В десять часов вечера паровоз остановился на перроне Псковского вокзала. Тут же, через две площадки пустынных платформ, стоял состав из пяти вагонов, поблескивающий в свете фонарей темно-синим лаком, бронзовыми царскими вензелями и латунными поручнями. Все окна его ярко светились. У каждого тамбура маячили часовые, а к одному, из вагонов была приставлена устланная ковром лестница.
– О вашем приезде уведомлены, – встретил их главнокомандующий Северным фронтом генерал Рузский. – Прошу, господа! – Он показал перчаткой в сторону императорского поезда.
– Предварительно нам хотелось бы обсудить положение с вами, генерал, оттягивая неотвратимое, сказал Гучков.
– Государь уже ждет вас, – отрицательно качнул головой Рузский.
Им ничего не оставалось, как сразу же приступить к своей миссии, хотя оба они трепетали от мысли о предстоящем: они привезли проект составленного Родзянкой манифеста об отречении Николая II в пользу сына, цесаревича Алексея.
Вот и вагон-гостиная. Зеленый шелк по стенам. Канделябры. Мебель ампир. Ворсистый ковер. Высокомерный старик в свитском генеральском мундире – дряблые напудренные щеки, склеротические жилки, седой пушок на темени, министр двора и уделов граф Фредерикс, – провозглашает:
– Государь император сейчас соизволят выйти.
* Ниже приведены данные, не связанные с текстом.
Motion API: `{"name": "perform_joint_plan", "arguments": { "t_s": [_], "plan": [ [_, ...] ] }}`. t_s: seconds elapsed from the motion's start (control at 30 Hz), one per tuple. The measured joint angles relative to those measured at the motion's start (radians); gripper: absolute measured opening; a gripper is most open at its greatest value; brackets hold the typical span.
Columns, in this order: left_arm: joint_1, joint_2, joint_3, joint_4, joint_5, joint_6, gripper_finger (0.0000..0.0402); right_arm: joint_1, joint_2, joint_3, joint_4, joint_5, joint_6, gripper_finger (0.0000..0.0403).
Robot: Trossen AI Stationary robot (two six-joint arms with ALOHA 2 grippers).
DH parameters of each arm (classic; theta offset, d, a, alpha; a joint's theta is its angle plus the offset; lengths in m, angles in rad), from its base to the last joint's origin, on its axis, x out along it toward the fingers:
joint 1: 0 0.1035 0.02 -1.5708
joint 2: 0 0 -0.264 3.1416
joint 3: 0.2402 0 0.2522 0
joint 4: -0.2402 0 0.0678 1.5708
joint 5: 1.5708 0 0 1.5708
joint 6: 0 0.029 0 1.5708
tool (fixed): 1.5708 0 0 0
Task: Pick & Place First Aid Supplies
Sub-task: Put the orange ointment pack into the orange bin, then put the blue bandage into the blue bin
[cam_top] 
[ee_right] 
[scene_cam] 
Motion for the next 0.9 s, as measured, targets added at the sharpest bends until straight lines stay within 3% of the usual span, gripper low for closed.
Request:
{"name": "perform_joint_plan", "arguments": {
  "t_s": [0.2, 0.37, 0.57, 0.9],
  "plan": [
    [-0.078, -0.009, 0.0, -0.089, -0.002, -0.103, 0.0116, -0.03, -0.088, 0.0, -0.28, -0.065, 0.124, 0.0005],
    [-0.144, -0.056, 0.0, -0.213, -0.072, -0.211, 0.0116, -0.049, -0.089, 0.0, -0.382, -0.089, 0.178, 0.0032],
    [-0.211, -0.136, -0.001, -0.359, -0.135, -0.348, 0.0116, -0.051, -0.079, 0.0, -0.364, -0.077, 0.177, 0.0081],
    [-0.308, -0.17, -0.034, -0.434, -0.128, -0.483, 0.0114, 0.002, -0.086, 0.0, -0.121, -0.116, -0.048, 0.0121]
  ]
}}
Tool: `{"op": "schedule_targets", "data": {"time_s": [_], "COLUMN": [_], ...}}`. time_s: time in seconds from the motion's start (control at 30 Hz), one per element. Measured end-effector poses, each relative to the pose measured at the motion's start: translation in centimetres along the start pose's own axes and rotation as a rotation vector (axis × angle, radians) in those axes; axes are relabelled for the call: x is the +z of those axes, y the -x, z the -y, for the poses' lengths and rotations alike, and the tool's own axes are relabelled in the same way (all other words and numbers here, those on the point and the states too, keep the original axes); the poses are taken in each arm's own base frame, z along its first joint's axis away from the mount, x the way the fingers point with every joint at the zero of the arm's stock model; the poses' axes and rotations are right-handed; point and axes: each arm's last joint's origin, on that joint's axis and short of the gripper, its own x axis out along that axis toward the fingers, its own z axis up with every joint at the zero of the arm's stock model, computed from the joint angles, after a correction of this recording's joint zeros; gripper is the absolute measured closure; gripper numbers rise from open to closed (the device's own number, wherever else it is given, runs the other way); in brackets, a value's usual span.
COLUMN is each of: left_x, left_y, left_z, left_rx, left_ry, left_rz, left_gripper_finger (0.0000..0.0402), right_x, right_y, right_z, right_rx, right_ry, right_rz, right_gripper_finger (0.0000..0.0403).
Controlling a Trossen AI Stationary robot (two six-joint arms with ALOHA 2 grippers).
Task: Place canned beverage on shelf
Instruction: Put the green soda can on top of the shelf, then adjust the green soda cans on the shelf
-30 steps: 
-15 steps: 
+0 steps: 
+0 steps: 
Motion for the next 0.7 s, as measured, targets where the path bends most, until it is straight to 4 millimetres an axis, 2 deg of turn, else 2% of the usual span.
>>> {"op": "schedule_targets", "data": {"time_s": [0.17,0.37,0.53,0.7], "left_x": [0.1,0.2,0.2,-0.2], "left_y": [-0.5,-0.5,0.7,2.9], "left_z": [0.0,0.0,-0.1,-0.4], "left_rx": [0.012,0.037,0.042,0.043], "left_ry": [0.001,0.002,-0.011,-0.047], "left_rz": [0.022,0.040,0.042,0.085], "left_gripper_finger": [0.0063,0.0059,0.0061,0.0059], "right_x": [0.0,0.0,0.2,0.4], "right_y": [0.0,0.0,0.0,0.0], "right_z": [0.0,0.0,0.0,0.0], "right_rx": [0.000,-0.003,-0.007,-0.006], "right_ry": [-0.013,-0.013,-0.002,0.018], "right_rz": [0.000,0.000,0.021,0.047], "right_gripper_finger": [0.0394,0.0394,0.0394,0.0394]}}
В ту же секунду распахивается противоположная дверь. В проеме ее появляется невысокий мужчина в серой черкеске с Георгиевским крестом над гозырями. Холодный взгляд. Расчесанная борода, подстриженные усы. Оригинал миллионно размноженного изображения – на картинах, литографиях, лубках, серебряных рублях, золотых империалах. Царь.
У Шульгина и Гучкова подкашиваются ноги.
Николай молча, жестом приглашает их к маленькому будуарному столу с гнутыми резными ножками.
Первым за столик сел Николай. Рядом с ним – граф Фредерикс, затем генерал-адъютант Рузский и начальник военно-походной канцелярии генерал-майор Нарышкин.
Гучкову и Шульгину указали на стулья у стены. Будто за столиком воссел трибунал, а они подсудимые. Оба опустились на пружинящие сиденья. Но Гучков тут же встал:
– Ваше величество! Мы приехали, чтобы доложить о том, что произошло за эти дни в Петрограде и вместе с тем посоветоваться о тех мерах, которые могли бы спасти положение...
Всю дорогу они готовились к исполнению возложенного поручения. Решили начать издалека. Теперь Гучков нарочито обстоятельно и подробно живописал картины восстания и те опасности, которые угрожают России, если пожар перекинется на фронты.
Наконец, будто очертя голову бросился в омут:
– Спасти Россию, спасти монархический принцип, спасти династию можно! Если вы, ваше величество, объявите, что передаете свою власть вашему маленькому сыну, если вы передадите регентство великому князю Михаилу Александровичу и если от вашего имени или от имени регента будет поручено образовать новое правительство... Вот что нам, мне и Шульгину, было поручено вам передать.